We’ve all seen it; the traffic inevitably comes to a stand still. The flashing orange lights and construction signs abruptly merging multiple lanes down to only one. There are no other options…
This is how technology feels to me-everything consolidated and merged down to only one lane, and it is the same for everyone. What’s more, is the merge is into the fast lane. You only have a few seconds, go. Whether this is industry or consumer/trend driven is debatable, but it is putting all the eggs into one basket.
There is time and place for technology. My gripe is that it changes so fast and dominates everything. There is the collective tendency to put all eggs into one basket. By choice, some people have to start living differently. This just makes sense.
I don’t want a Tesla or a car or phone that does everything for me including think. I could c a r e l e s s. I was impressed, however to see that one of the eco e-cars charging in the lot the other day was a Tesla. That’s for someone else though. I’m not interested. Instead, I want a camel. You went back to reread that sentence, just admit it. A camel would be the coolest ride, and they are so perfectly adapted through natural selection to a desert environment such as Utah. Further, a few camels here and there would be more sustainable and in wiser stewardship than millions of cars. Not to worry; it isn’t everyone and their dog, just a few people and their camel.
Your Tesla with all its fancy gadgetry can’t adapt to specific biomes the way nature can. Still, I’m glad they’re available for those who want them, especially since they have the eco/e-car side.

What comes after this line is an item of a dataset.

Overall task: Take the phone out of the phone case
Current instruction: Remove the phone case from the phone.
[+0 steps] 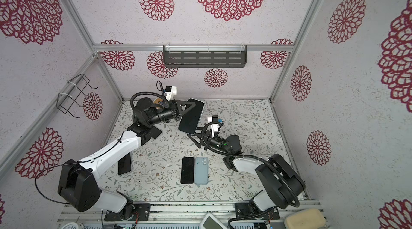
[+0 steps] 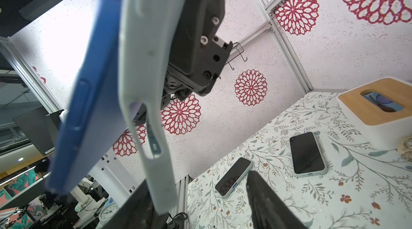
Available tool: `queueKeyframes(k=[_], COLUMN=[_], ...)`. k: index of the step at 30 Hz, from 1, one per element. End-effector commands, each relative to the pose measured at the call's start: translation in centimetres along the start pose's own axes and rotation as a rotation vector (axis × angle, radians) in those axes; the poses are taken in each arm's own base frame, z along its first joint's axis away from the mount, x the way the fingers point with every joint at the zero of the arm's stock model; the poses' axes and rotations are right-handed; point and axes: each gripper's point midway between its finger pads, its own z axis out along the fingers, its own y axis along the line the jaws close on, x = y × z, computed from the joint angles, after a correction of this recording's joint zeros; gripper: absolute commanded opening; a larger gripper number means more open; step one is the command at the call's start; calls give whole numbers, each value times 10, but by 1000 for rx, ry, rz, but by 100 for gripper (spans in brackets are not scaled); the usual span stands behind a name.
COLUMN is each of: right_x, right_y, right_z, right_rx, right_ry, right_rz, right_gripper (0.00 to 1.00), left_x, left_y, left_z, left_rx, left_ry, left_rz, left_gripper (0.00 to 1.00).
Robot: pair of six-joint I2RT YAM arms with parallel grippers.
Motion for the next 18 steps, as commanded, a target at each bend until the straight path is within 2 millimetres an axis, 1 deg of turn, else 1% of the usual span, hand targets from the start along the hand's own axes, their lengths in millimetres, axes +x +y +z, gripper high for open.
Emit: queueKeyframes(k=[1,4,6,9,12,15,17,18], right_x=[-47,-47,-47,-47,-46,-43,-41,-41], right_y=[9,11,9,6,7,10,10,11], right_z=[-8,-10,-11,-9,-9,-8,-9,-9], right_rx=[11,2,10,9,-14,-38,-36,-29], right_ry=[-156,-158,-157,-150,-156,-151,-146,-146], right_rz=[-37,-26,-21,-5,18,53,72,81], right_gripper=[59,55,54,47,38,24,15,12], left_x=[15,14,15,16,14,9,7,8], left_y=[-1,4,3,3,2,10,23,32], left_z=[1,2,2,0,-3,-5,-4,-3], left_rx=[35,41,49,50,48,31,-2,-28], left_ry=[64,59,59,56,39,17,-3,-4], left_rz=[-38,-45,-45,-38,-30,-33,-34,-36], left_gripper=[0,0,0,0,0,0,0,0])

But some of us have to be the ones to say “naa, I’m good.” Not everyone should try to do and live like everyone else. This is chaos.
“Why not just a good old fashioned horse?”
That sounds great too and all; nothing against horses; it’s just that camel being so perfectly designed for the desert and all; it just makes sense.
The thing is I want less and less to do with the direction that technology is taking, and taking us with it so rapidly that we don’t even notice. That camel is my ride, slow and steady. You think I’m kidding, and although I may be partially, but the point is to consider the possibilities and to think outside the box. This may sound funny, and something you’d associate with India, or the Middle East, and not the U.S. Yet, in terms of population, the U.S is third behind China and India respectively at around 380 million (1) anyway. The difference is timing. The former two took a few thousand years, and due to the rapid industrial revolution, we did it in America in a few hundred.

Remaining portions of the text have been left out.